Chapter 15. Configuring system controls and interface attributes using the tuning plugin


In Linux, sysctl allows an administrator to modify kernel parameters at runtime. You can modify interface-level network sysctls using the tuning Container Network Interface (CNI) meta plugin. The tuning CNI meta plugin operates in a chain with a main CNI plugin as illustrated.

CNI plugin

The main CNI plugin assigns the interface and passes this interface to the tuning CNI meta plugin at runtime. You can change some sysctls and several interface attributes such as promiscuous mode, all-multicast mode, MTU, and MAC address in the network namespace by using the tuning CNI meta plugin.

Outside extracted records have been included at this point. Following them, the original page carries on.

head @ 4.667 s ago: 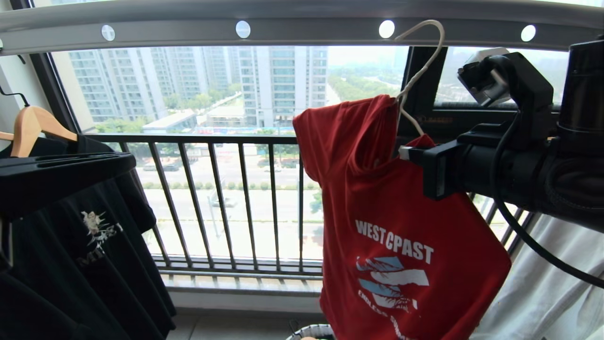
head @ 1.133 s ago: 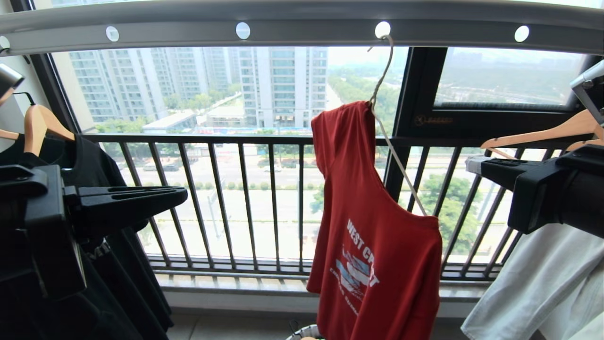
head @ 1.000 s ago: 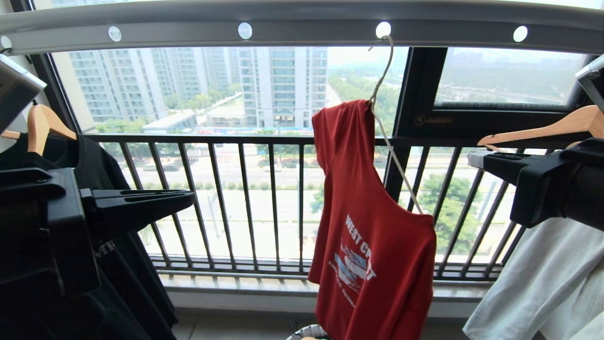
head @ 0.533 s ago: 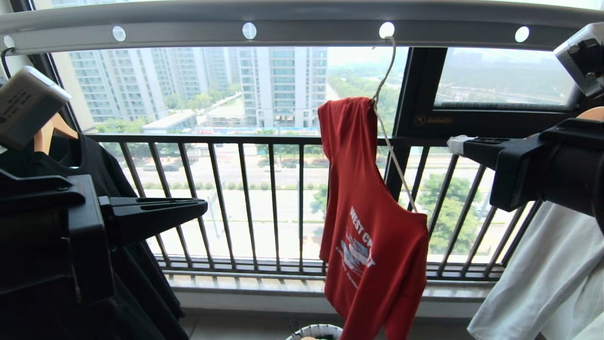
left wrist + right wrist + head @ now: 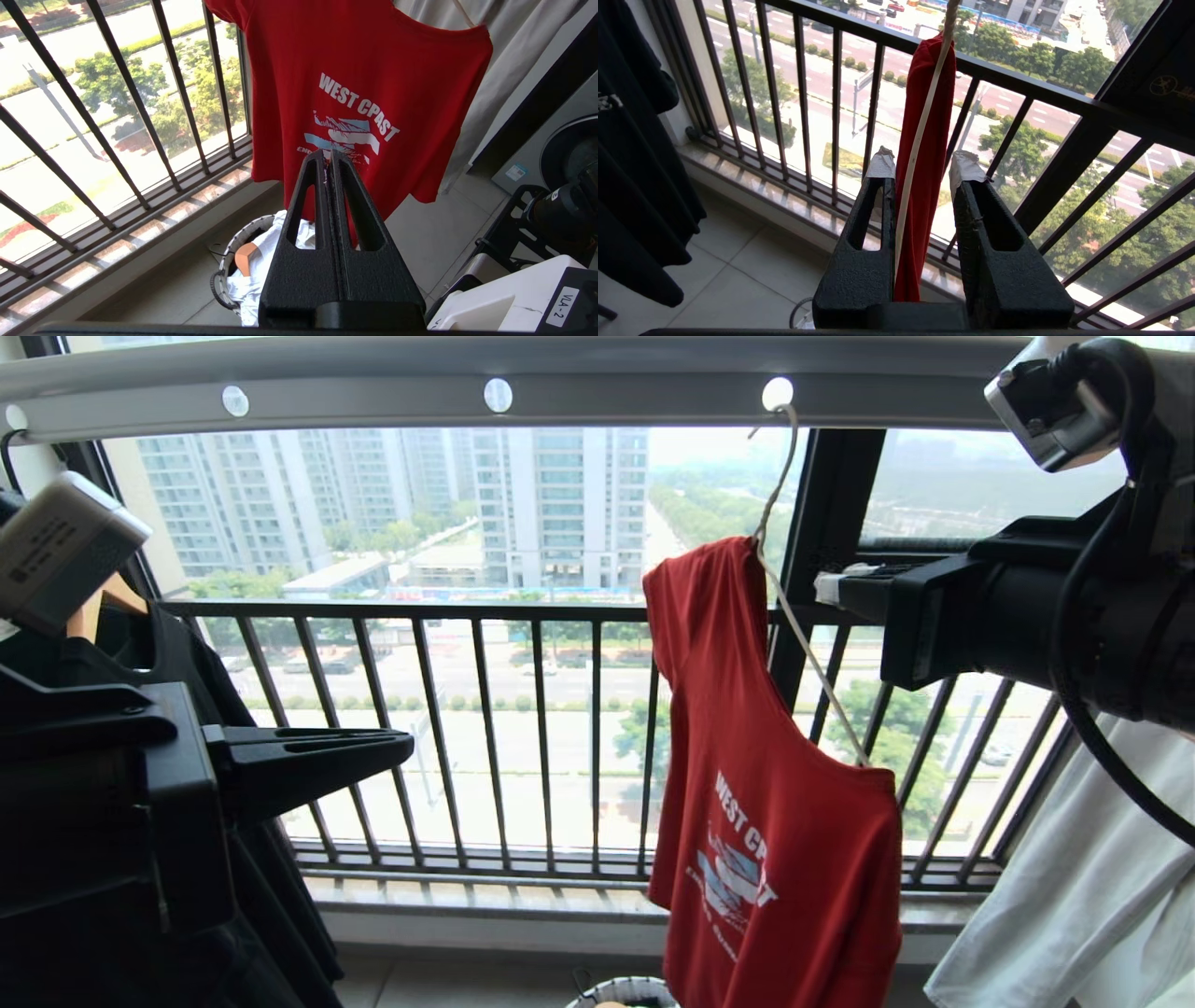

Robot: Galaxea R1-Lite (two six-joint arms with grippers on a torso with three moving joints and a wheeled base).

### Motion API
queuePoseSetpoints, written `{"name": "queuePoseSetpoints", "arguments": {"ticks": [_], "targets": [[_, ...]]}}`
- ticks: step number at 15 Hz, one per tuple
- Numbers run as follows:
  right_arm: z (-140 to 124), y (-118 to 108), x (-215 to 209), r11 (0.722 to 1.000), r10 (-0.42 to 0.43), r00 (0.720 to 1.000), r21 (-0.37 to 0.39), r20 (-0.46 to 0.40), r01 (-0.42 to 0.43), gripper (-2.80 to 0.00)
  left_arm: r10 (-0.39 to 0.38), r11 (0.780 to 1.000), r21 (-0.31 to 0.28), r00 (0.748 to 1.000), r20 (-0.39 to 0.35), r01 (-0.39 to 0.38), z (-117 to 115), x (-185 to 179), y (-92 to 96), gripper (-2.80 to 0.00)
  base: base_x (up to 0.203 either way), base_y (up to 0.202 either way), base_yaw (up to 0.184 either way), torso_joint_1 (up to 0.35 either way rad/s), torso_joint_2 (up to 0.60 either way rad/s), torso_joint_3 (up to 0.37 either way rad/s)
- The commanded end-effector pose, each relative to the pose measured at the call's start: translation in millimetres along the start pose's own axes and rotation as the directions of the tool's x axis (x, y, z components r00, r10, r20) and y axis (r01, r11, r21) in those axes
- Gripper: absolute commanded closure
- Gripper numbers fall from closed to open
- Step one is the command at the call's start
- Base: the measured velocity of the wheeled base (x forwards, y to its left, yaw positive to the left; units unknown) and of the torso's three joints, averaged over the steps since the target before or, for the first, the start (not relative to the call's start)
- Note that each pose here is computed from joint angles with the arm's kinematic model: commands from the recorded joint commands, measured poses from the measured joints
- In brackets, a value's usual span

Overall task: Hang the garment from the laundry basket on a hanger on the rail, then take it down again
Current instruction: Pick up the clothes rack on the clothesline

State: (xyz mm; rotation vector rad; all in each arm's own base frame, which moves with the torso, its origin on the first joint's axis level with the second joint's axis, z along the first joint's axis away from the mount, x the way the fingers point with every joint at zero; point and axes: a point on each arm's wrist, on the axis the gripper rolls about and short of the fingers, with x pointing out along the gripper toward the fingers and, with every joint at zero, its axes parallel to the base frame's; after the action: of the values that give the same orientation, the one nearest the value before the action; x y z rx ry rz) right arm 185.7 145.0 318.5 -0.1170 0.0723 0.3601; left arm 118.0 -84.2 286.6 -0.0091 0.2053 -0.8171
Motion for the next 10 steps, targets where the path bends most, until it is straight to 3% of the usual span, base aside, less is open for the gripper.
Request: {"name": "queuePoseSetpoints", "arguments": {"ticks": [1,10], "targets": [[0.0,3.3,9.2,1.0,0.0,1.0,-0.003,-0.006,0.0,-2.8,-0.001,1.0,0.0,1.0,0.0,0.001,0.1,0.2,0.0,0.0,0.0,0.0,0.0,0.0,0.0,0.0],[9.0,12.1,41.5,1.0,-0.011,1.0,0.005,0.005,0.011,-2.8,-0.001,1.0,-0.001,1.0,-0.01,0.001,-1.1,3.0,0.8,0.0,0.0,0.0,0.0,0.0,0.0,0.0]]}}
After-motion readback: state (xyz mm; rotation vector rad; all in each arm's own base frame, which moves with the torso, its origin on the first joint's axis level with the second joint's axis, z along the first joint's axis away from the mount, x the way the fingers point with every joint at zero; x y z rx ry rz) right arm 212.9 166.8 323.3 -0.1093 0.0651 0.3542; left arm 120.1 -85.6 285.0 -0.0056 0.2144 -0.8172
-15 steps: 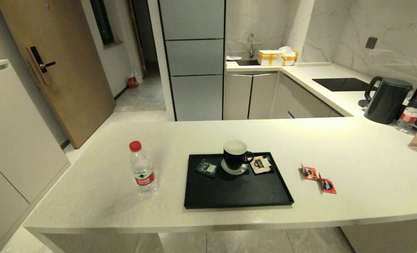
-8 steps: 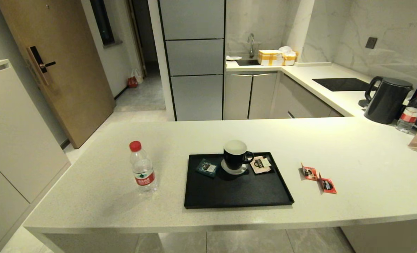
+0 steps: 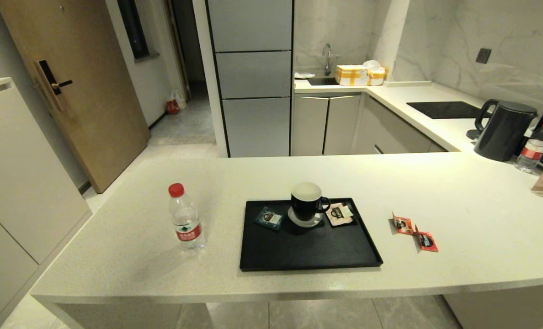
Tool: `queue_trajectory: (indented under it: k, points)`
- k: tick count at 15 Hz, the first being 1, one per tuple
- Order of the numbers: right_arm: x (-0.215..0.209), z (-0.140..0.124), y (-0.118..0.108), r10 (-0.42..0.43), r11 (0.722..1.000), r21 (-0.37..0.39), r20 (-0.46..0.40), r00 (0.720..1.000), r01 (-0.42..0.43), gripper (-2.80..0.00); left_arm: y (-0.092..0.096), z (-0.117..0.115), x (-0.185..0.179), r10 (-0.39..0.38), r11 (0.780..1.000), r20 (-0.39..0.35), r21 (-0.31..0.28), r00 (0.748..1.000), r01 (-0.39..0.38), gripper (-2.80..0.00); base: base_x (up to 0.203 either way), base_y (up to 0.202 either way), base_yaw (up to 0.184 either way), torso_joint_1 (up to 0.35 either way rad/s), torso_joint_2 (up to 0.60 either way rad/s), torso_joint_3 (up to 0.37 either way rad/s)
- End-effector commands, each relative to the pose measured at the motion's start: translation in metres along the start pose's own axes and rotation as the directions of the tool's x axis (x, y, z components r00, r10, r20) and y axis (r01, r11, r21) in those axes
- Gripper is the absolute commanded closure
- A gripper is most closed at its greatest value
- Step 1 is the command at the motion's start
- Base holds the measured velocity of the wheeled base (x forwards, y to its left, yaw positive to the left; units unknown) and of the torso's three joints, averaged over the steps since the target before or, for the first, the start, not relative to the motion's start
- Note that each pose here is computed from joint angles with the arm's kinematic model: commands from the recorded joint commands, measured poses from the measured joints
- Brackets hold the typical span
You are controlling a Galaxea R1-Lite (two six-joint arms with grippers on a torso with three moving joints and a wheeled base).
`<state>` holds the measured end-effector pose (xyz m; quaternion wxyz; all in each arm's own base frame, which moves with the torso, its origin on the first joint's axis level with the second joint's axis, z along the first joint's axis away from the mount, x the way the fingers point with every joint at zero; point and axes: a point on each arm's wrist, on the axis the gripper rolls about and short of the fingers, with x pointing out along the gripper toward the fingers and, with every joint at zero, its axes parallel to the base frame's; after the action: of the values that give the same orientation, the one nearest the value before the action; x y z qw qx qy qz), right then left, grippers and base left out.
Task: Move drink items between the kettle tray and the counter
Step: Return the bottled water to its original position
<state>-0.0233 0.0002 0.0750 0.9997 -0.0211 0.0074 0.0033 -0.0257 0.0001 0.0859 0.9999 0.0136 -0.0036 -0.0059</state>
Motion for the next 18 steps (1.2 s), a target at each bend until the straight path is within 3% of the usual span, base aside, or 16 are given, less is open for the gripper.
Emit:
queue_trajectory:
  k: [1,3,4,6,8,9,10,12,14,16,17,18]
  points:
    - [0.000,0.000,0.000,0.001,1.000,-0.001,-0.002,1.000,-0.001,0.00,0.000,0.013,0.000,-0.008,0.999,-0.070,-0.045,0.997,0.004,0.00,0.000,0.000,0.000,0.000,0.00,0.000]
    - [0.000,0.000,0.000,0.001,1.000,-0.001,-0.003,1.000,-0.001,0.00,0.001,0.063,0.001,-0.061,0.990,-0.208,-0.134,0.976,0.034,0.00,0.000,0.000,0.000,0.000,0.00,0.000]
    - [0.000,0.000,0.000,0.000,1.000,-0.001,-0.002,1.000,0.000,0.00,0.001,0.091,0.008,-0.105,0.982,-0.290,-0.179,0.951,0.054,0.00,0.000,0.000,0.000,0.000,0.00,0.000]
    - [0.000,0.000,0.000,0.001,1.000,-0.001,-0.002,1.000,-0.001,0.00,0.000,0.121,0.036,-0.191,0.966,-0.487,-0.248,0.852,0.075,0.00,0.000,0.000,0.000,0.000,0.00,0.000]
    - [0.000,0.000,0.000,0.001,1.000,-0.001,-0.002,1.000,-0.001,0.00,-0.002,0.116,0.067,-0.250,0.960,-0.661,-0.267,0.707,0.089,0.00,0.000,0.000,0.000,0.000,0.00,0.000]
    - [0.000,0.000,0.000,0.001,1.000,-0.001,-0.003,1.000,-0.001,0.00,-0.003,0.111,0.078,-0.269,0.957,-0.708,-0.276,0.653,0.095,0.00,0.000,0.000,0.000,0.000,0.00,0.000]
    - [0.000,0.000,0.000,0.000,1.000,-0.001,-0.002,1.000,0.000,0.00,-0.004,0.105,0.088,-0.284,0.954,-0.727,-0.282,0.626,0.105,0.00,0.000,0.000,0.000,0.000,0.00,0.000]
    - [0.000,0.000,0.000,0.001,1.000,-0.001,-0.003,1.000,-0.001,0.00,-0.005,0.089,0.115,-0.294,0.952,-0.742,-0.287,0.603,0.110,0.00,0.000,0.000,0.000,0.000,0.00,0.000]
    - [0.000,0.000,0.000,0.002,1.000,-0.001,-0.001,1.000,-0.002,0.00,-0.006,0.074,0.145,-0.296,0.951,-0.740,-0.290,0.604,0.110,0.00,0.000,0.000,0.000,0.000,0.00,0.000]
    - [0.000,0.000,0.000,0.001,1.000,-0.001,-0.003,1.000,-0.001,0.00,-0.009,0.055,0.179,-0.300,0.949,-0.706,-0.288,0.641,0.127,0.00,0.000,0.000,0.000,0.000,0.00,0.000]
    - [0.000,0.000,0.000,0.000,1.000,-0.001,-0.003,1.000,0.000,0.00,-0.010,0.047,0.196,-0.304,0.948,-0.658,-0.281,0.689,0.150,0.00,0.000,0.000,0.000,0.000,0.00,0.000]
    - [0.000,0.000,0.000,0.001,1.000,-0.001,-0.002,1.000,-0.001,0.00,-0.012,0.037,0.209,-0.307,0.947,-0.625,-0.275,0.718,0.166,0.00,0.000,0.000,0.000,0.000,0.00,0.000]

15.1. Configuring system controls by using the tuning CNI

The following procedure configures the tuning CNI to change the interface-level network net.ipv4.conf.IFNAME.accept_redirects sysctl. This example enables accepting and sending ICMP-redirected packets. In the tuning CNI meta plugin configuration, the interface name is represented by the IFNAME token and is replaced with the actual name of the interface at runtime.

Procedure

  1. Create a network attachment definition, such as tuning-example.yaml, with the following content:

    apiVersion: "k8s.cni.cncf.io/v1"
    kind: NetworkAttachmentDefinition
    metadata:
      name: <name> 1
      namespace: default 2
    spec:
      config: '{
        "cniVersion": "0.4.0", 3
        "name": "<name>", 4
        "plugins": [{
           "type": "<main_CNI_plugin>" 5
          },
          {
           "type": "tuning", 6
           "sysctl": {
                "net.ipv4.conf.IFNAME.accept_redirects": "1" 7
            }
          }
         ]
    }
    1
    Specifies the name for the additional network attachment to create. The name must be unique within the specified namespace.
    2
    Specifies the namespace that the object is associated with.
    3
    Specifies the CNI specification version.
    4
    Specifies the name for the configuration. It is recommended to match the configuration name to the name value of the network attachment definition.
    5
    Specifies the name of the main CNI plugin to configure.
    6
    Specifies the name of the CNI meta plugin.
    7
    Specifies the sysctl to set. The interface name is represented by the IFNAME token and is replaced with the actual name of the interface at runtime.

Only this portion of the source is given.